**Task directions**
For the entries that follow, restate word for word the line containing "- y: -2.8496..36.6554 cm", the line containing "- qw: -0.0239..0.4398", and every line that lies between them.

**Task material**
════

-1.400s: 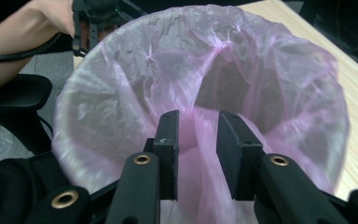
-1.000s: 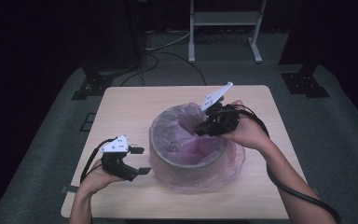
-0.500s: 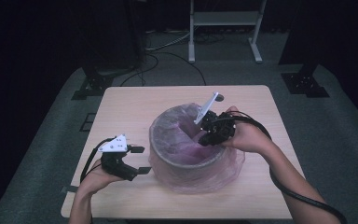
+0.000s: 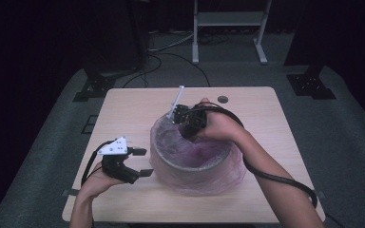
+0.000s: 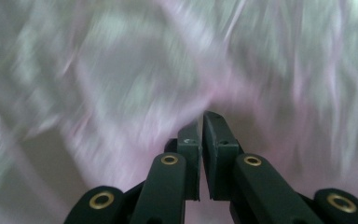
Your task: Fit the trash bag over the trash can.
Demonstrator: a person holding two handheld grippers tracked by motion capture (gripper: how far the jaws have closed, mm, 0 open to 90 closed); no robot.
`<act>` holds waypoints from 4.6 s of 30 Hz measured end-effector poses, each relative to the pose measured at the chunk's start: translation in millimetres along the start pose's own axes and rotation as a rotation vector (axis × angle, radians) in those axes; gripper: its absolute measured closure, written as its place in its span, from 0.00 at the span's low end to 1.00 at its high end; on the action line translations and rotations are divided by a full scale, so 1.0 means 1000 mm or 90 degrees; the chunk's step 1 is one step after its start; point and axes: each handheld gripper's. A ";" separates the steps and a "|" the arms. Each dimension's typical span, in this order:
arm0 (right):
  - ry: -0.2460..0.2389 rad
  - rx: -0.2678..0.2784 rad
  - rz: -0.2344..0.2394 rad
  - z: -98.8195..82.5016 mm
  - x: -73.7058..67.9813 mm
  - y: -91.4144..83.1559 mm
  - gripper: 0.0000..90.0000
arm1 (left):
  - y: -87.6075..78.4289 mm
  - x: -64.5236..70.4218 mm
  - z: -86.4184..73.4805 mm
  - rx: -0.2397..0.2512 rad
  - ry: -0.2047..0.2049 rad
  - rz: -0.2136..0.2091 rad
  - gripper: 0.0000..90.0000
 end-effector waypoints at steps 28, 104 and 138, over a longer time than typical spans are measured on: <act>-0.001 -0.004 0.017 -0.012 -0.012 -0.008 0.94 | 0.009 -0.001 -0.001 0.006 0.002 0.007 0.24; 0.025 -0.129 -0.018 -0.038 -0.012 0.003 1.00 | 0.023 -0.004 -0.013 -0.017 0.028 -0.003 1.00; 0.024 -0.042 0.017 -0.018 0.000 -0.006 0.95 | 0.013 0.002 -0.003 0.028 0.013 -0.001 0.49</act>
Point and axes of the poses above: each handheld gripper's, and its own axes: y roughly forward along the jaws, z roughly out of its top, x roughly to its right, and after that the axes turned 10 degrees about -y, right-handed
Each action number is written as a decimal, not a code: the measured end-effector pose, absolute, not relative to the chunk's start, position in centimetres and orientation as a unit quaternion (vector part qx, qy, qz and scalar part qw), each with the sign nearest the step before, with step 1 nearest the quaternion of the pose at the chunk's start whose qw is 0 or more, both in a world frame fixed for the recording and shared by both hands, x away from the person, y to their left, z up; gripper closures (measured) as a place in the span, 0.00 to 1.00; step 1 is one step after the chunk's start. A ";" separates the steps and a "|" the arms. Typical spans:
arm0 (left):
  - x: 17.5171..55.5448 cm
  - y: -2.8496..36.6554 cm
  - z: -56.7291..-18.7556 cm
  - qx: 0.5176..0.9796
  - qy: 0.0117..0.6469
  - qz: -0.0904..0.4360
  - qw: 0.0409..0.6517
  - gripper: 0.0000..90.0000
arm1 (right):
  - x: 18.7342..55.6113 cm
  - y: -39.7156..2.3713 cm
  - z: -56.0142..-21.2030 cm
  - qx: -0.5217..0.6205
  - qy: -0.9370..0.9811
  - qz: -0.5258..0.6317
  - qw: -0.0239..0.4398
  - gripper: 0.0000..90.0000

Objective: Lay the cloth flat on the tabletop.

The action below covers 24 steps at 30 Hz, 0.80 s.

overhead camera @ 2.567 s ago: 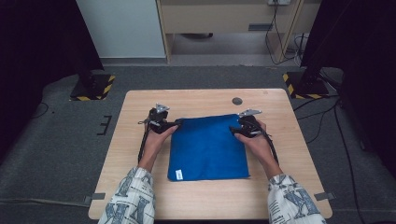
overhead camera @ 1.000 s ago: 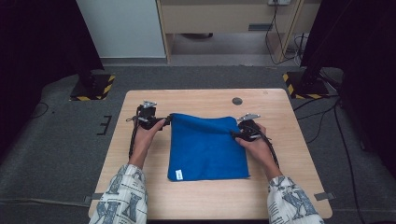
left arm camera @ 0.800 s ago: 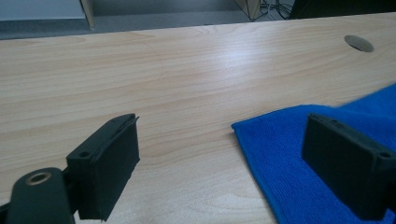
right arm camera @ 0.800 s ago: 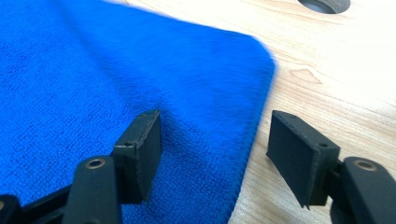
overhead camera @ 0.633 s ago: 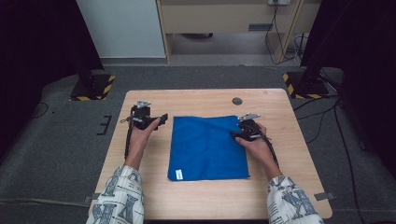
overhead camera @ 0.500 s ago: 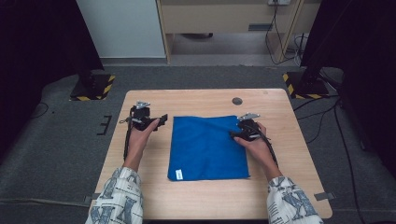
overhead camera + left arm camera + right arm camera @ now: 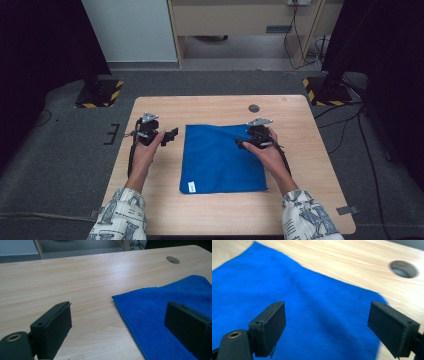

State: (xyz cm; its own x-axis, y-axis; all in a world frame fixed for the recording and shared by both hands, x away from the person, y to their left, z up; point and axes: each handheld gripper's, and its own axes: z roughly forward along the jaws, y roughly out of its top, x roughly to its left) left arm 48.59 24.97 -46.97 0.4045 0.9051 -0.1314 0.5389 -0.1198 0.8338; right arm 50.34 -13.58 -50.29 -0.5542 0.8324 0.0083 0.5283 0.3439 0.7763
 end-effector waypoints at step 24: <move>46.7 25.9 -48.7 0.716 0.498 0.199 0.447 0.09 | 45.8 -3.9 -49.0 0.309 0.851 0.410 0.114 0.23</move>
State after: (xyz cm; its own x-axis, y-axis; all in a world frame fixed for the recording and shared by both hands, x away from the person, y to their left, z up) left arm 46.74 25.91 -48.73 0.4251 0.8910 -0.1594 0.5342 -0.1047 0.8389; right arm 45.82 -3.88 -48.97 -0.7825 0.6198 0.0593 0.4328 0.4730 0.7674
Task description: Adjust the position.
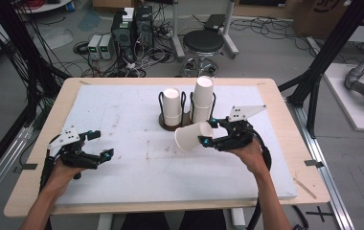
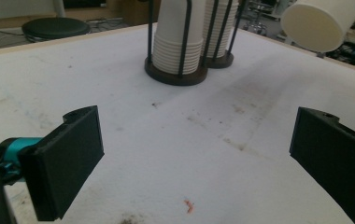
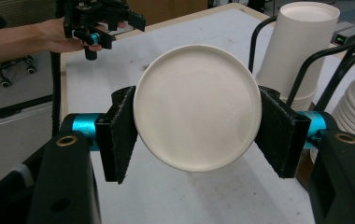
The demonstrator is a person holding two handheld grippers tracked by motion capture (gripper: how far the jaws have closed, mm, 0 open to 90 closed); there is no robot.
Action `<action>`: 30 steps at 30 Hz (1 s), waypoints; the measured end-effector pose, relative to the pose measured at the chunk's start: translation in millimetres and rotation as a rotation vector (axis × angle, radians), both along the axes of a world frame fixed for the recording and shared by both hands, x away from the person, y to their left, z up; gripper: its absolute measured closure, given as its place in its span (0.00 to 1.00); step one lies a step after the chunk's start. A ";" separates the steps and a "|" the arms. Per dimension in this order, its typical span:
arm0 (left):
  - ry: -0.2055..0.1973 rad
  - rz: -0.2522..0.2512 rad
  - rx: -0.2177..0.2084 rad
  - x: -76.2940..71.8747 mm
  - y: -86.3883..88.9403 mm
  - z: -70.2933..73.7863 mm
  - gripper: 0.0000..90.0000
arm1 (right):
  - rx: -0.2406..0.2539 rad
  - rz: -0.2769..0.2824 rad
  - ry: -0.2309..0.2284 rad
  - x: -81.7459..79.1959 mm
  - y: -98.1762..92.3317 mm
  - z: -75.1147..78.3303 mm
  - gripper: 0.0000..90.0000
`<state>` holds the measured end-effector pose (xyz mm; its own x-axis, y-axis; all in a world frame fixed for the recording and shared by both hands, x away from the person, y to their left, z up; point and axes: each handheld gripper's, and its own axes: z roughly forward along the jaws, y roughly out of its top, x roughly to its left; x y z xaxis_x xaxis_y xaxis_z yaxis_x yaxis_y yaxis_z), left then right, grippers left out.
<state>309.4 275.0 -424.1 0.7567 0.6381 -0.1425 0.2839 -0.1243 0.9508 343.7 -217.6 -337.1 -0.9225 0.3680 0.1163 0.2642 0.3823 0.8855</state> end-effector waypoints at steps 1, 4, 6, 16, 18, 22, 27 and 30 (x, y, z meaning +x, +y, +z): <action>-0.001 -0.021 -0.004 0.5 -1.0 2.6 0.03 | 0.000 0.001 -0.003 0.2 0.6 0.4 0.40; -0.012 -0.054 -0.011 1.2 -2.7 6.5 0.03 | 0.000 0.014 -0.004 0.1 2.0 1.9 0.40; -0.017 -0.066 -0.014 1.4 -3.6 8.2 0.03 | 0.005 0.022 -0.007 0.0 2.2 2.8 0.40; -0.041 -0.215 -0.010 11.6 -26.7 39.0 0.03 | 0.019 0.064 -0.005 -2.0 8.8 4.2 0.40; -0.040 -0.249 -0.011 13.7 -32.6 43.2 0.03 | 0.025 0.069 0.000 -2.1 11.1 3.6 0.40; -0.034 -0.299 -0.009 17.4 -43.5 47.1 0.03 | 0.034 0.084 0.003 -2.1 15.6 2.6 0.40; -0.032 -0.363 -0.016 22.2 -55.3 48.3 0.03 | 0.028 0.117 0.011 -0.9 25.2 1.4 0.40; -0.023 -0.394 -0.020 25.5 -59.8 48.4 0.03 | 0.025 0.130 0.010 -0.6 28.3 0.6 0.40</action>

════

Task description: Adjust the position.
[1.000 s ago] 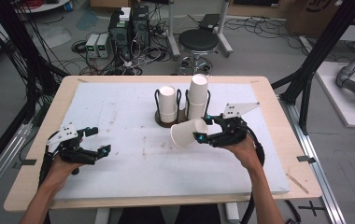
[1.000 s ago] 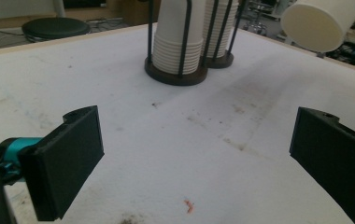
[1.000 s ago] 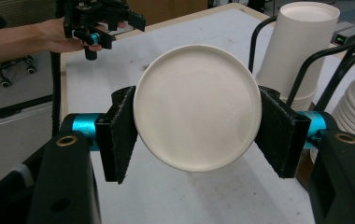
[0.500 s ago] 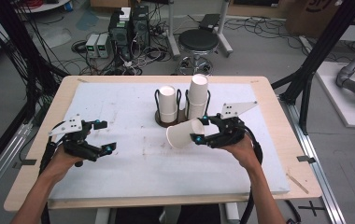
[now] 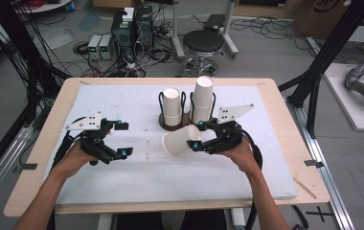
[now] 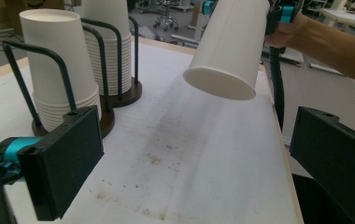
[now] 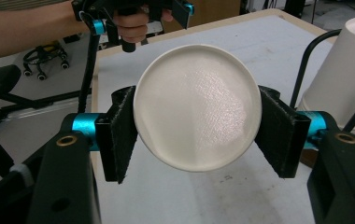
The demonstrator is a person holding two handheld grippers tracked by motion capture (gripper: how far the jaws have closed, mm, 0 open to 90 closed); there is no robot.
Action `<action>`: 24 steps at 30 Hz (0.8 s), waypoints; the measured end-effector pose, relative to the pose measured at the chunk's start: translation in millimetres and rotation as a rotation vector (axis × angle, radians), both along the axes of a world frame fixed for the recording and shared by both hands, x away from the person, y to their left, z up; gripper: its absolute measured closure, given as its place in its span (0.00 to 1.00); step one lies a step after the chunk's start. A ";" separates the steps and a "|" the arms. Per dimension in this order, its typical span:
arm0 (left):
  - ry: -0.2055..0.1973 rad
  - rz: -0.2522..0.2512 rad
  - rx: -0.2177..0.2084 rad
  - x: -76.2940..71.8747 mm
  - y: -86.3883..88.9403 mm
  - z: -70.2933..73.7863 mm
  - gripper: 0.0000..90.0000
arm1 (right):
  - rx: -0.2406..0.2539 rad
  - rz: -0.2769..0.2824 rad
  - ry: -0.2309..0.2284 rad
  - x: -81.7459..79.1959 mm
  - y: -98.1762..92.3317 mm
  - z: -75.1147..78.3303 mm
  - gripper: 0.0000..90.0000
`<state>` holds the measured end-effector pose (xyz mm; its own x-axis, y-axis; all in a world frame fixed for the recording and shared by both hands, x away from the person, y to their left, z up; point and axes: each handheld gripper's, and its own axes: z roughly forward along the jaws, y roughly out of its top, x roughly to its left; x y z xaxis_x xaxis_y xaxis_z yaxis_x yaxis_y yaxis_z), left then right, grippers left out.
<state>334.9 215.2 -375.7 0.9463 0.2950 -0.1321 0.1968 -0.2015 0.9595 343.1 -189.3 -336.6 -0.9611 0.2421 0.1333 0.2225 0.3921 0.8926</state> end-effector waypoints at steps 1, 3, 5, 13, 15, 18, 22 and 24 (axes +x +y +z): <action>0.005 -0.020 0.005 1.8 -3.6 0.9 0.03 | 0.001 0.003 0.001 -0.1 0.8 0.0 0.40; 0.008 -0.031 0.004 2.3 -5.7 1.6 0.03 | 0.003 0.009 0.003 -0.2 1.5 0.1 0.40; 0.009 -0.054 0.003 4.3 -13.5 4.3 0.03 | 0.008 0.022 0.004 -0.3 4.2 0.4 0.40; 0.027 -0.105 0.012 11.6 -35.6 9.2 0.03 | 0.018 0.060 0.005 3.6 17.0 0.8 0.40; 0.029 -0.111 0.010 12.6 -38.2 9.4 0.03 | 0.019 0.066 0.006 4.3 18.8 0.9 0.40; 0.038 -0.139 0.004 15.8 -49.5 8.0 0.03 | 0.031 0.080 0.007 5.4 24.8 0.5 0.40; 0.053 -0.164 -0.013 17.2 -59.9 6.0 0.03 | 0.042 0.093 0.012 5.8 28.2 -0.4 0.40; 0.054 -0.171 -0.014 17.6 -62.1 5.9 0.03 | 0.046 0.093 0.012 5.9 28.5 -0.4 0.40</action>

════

**Output for this task**
  - y: -2.8496..36.6554 cm
  - z: -56.7291..-18.7556 cm
  - qx: 0.5176..0.9796
  - qy: 0.0117..0.6469
  - qz: -0.0904..0.4360
  - qw: 0.0409..0.6517
  - gripper: 0.0000..90.0000
arm1 (right):
  - x: 18.7342..55.6113 cm
  - y: -39.7156..2.3713 cm
  - z: -56.0142..-21.2030 cm
  - qx: -0.5217..0.6205
  - qy: -0.9370..0.9811
  - qz: -0.5258..0.6317
  - qw: -0.0239..0.4398

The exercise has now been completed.